Key takeaway: antibodies mainly mark and immobilize targets, and the killing is usually done by phagocytes, complement, and other immune cells they recruit.The primary response is the first time the body meets a particular antigen; the secondary response is what happens on later encounters. During the primary response there is a lag of about a week while rare matching B cells are selected and expand, and the antibody level that follows is modest and dominated at first by the class IgM. This first response also creates long-lived memory cells.
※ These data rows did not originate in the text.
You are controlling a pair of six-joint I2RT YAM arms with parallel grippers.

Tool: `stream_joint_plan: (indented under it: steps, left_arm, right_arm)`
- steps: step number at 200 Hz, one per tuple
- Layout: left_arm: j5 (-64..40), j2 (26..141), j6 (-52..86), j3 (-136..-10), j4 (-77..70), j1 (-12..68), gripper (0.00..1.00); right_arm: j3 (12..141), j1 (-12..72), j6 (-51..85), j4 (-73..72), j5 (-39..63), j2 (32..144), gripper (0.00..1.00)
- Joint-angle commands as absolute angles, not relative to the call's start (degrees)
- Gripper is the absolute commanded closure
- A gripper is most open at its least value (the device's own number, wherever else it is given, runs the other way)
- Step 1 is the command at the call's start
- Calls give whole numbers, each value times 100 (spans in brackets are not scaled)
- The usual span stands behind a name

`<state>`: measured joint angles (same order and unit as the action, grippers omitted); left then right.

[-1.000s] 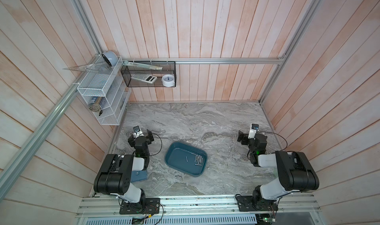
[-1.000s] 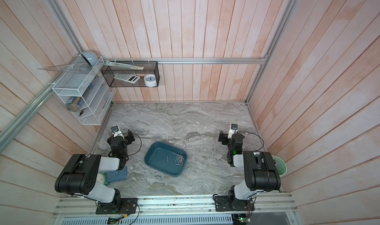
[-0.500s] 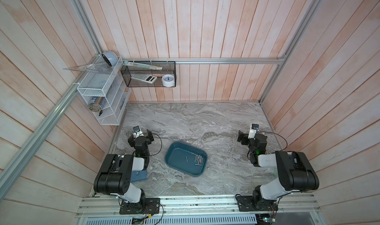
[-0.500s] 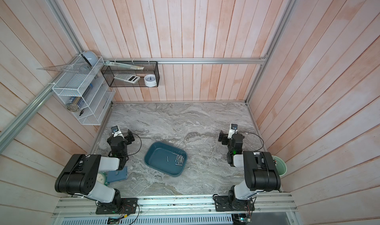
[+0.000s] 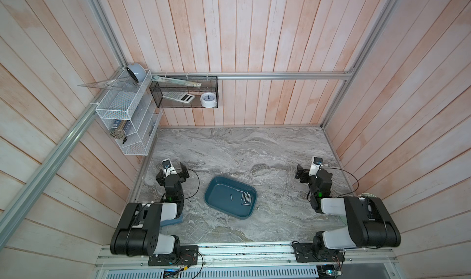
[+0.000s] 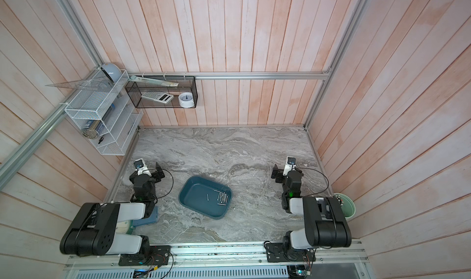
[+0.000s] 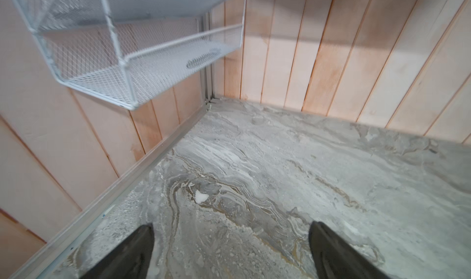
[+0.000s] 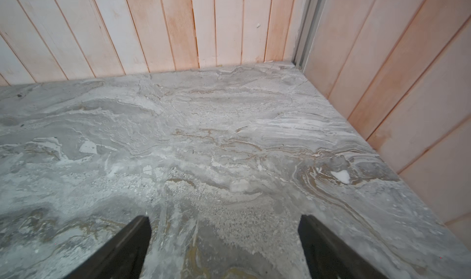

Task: Take out the screws from the storage box
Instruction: Adjust the storage box at the center of the board.

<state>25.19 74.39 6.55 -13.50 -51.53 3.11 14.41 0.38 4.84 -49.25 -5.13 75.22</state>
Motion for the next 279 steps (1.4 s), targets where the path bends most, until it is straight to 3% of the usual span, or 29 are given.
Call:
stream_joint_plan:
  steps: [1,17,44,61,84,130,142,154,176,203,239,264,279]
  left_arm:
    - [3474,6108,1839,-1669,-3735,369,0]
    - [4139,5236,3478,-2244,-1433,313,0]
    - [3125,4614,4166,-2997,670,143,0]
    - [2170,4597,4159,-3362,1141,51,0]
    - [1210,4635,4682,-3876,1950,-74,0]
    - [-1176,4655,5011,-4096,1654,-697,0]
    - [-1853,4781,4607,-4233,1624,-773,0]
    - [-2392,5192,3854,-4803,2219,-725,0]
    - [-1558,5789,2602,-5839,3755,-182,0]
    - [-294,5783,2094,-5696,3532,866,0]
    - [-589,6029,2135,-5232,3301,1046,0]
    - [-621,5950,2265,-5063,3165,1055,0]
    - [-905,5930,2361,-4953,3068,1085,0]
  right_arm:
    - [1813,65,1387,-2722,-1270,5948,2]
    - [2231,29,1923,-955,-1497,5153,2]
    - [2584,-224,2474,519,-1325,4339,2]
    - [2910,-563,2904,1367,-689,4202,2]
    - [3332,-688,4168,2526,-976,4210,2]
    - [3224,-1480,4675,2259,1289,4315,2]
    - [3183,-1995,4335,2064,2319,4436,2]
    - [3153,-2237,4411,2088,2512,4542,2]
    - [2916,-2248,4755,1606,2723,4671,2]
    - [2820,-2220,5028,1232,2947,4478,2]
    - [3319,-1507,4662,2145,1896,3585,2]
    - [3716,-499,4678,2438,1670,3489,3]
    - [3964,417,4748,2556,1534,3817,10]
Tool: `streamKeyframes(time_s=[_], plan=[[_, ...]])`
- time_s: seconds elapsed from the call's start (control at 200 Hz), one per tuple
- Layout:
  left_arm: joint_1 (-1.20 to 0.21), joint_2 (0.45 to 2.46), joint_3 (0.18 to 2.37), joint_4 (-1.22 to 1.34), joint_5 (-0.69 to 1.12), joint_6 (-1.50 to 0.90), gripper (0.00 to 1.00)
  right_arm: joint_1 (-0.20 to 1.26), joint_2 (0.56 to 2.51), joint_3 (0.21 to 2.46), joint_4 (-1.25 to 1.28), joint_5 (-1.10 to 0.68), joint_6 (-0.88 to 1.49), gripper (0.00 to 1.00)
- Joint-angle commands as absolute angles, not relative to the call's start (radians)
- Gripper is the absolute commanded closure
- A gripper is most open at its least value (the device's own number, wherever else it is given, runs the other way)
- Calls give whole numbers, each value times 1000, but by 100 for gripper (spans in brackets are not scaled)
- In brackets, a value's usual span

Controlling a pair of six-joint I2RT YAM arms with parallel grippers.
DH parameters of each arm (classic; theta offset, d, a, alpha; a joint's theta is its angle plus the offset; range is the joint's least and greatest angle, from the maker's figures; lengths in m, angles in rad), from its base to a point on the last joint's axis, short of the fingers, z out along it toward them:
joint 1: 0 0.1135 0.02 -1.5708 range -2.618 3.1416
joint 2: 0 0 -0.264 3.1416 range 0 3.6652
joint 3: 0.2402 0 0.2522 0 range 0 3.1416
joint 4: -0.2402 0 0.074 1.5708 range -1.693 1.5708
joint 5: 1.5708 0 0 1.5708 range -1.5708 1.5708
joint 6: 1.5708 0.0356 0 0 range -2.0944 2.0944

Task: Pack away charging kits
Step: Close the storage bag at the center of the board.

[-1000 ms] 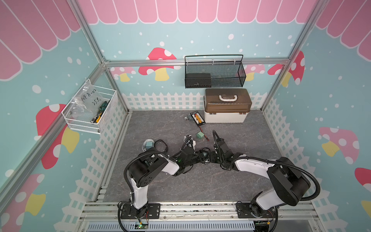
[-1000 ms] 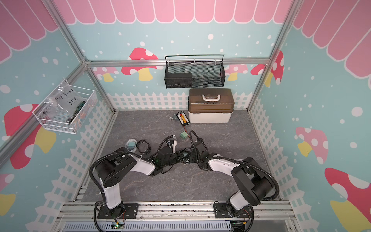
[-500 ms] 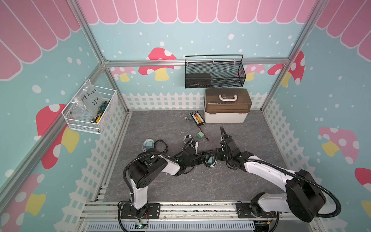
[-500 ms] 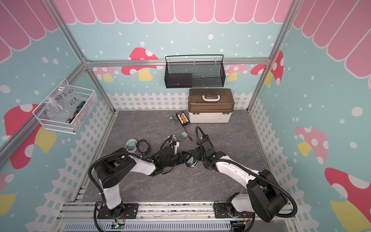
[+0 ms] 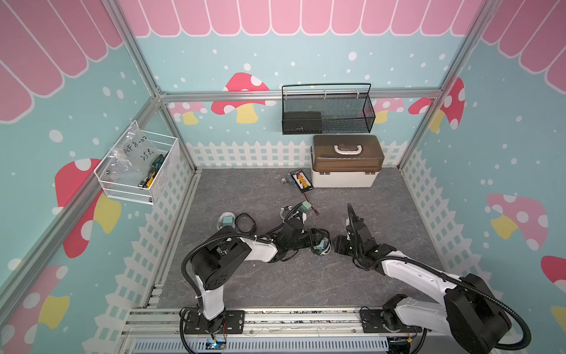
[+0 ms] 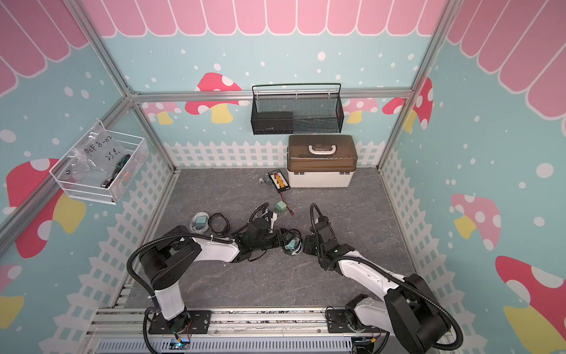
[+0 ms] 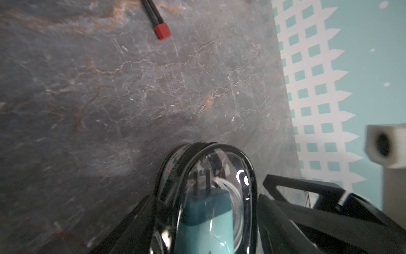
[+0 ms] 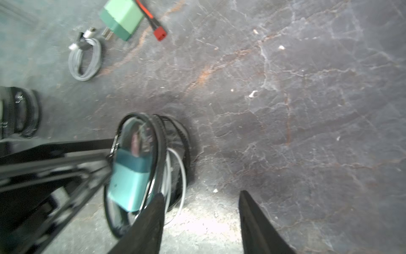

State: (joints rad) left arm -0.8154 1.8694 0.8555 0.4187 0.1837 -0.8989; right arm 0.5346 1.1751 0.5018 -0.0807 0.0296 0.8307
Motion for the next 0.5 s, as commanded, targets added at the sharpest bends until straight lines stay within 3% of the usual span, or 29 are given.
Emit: streamKeyframes(time_s=[0.0, 0.225, 0.355, 0.495], plan=[[-850, 1887, 921, 250, 117, -839, 25, 532, 1164, 494, 12, -15, 854, 44], [-873, 1890, 933, 221, 96, -831, 27, 528, 1297, 517, 57, -20, 877, 49], [-874, 1877, 922, 234, 104, -831, 27, 524, 1365, 534, 73, -41, 881, 73], [-872, 1853, 914, 237, 93, -828, 25, 521, 1376, 524, 101, -66, 875, 84]])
If the same antigen returns, the secondary response is much faster, often within a day or two, reaches a far higher antibody level, lasts longer, and produces antibodies of higher average affinity, mostly IgG. This memory is why most diseases are caught only once and why vaccines work: a vaccine safely triggers a primary response and the memory behind it, so a real later exposure meets a rapid, powerful secondary response.
Key takeaway: the secondary response is faster, larger, longer-lasting, and higher-affinity than the primary because of immune memory, which is the basis of vaccination.Antibodies come in five classes, or isotypes, that share the same recognition machinery but have different constant regions and so different jobs and locations. IgG is the most abundant antibody in blood and tissue fluid, provides the bulk of the long-term secondary response, and is the only class that crosses the placenta to protect a fetus. IgM is a large pentamer of five Y units, the first antibody made in a new infection, and is very good at activating complement and clumping pathogens. IgA is found mainly in secretions such as saliva, tears, mucus, and breast milk, guarding body surfaces. IgE is present in tiny amounts and drives responses against parasites and allergic reactions. IgD sits mostly on the B cell surface and helps regulate activation.
Key takeaway: all five isotypes recognize antigens the same way, but IgG, IgM, IgA, IgE, and IgD differ in their constant regions and specialize in different defensive roles.An antibody and an antigen are partners, not the same thing. An antigen is any molecule the immune system can recognize and that can be bound by an antibody or a lymphocyte receptor; antigens are often proteins or sugars on the surface of a virus, bacterium, pollen grain, or other foreign material. An antibody is the Y-shaped protein your B cells make to bind a specific antigen. So the antigen is the target and the antibody is the binder. A related point: a B cell receptor is essentially a membrane-anchored antibody, and after activation the B cell secretes that same antibody in soluble form, whereas T cells use a different receptor and do not secrete antibodies.
Key takeaway: the antigen is what is recognized and the antibody is the protein, made by B cells, that recognizes it.